### Assignment
Each line of the material below is to be written out exactly. Leave out any picture.

### Dataset extract
--- --- ---

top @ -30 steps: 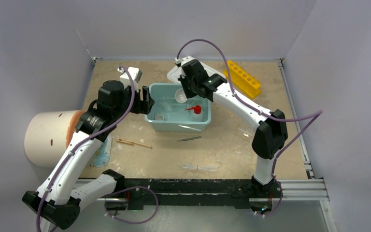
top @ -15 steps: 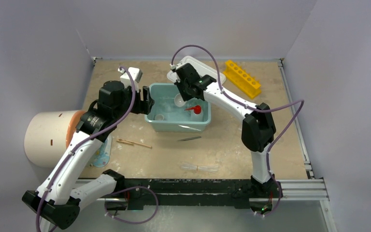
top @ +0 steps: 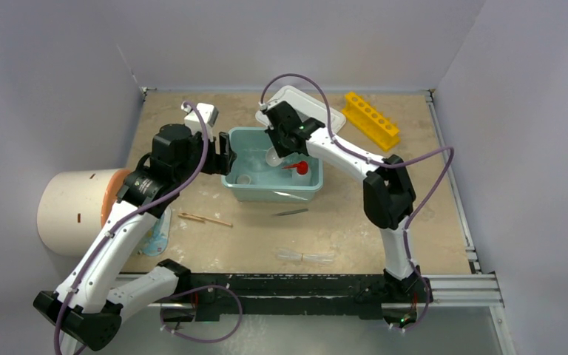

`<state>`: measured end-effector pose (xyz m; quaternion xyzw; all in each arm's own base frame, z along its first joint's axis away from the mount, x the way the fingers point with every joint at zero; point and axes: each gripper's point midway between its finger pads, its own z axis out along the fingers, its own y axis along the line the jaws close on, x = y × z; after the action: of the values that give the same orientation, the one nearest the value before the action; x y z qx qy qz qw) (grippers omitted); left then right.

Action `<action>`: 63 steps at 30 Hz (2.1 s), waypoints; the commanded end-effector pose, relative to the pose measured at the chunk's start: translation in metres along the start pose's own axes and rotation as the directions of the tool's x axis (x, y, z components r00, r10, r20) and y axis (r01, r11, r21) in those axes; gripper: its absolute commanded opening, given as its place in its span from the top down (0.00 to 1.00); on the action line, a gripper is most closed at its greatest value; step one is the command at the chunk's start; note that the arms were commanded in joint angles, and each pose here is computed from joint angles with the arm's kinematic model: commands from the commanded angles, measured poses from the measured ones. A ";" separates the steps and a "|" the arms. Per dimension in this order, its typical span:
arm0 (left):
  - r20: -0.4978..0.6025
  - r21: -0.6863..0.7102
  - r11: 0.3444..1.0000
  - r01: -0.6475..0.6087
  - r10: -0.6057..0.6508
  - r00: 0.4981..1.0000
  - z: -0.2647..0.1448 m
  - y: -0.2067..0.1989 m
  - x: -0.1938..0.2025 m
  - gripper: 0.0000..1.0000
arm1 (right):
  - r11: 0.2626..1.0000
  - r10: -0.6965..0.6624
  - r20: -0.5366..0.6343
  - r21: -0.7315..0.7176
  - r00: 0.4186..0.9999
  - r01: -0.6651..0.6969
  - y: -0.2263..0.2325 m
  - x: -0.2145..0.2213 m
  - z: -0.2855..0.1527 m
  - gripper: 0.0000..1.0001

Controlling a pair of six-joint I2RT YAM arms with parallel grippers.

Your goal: Organize the chemistry lab equipment

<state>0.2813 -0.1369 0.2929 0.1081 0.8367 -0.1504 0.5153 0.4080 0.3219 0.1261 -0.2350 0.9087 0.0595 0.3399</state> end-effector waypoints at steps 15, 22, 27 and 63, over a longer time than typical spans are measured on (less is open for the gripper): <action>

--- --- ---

### Response for this exercise
top @ -30 steps: 
top @ -15 steps: 
top @ +0 steps: 

`<state>`: measured end-effector pose (xyz m; quaternion xyzw; all in each arm's own base frame, z along its first joint's axis away from the mount, x the way the fingers point with every joint at zero; point and axes: each gripper's point midway between its finger pads, its own z axis out along the fingers, its own y axis along the line the jaws close on, x = y × z; after the action: of the values that give the same orientation, the one nearest the value before the action; x y z qx qy qz qw) (grippers omitted); left then right.

Action `<action>`: 63 steps at 30 Hz (2.1 s), waypoints; the commanded end-effector pose, relative to the pose measured at the chunk's start: translation in metres along the start pose's own axes and rotation as the directions of the tool's x axis (x, y, z components r00, r10, r20) and y axis (r01, r11, r21) in those axes; gripper: its absolute commanded opening, given as its place in its span from the top down (0.00 to 1.00); on the action line, a gripper is most closed at its greatest value; step one is the command at the chunk's start; note that the arms were commanded in joint angles, and each pose here is computed from joint angles with the arm's kinematic model: commands from the commanded angles, measured poses from the measured ones. A ";" separates the steps and a "|" the arms. Per dimension in this order, its typical span:
arm0 (left):
  - r20: -0.4978..0.6025
  - r21: -0.6863..0.7102
  - r11: 0.3444..1.0000
  - r01: -0.6475..0.6087
  - r10: -0.6057..0.6508
  - r00: 0.4981..1.0000
  - z: -0.2647..0.1448 m
  - y: -0.2067..0.1989 m
  - x: -0.1938..0.2025 m
  - gripper: 0.0000..1.0000
arm1 (right):
  - r11: 0.2626..1.0000
  - r10: -0.6965..0.6624
  - r20: -0.5366..0.6343
  - r21: -0.7315..0.7176
  - r00: 0.4186..0.9999
  - r01: -0.6651..0.6969
  - y: -0.2263..0.2325 m
  - x: -0.2145..0.2213 m
  - z: -0.2855..0.1527 m
  - gripper: 0.0000..1.0001

Controlling a pair of six-joint I2RT YAM arms with parallel grippers.

Your goal: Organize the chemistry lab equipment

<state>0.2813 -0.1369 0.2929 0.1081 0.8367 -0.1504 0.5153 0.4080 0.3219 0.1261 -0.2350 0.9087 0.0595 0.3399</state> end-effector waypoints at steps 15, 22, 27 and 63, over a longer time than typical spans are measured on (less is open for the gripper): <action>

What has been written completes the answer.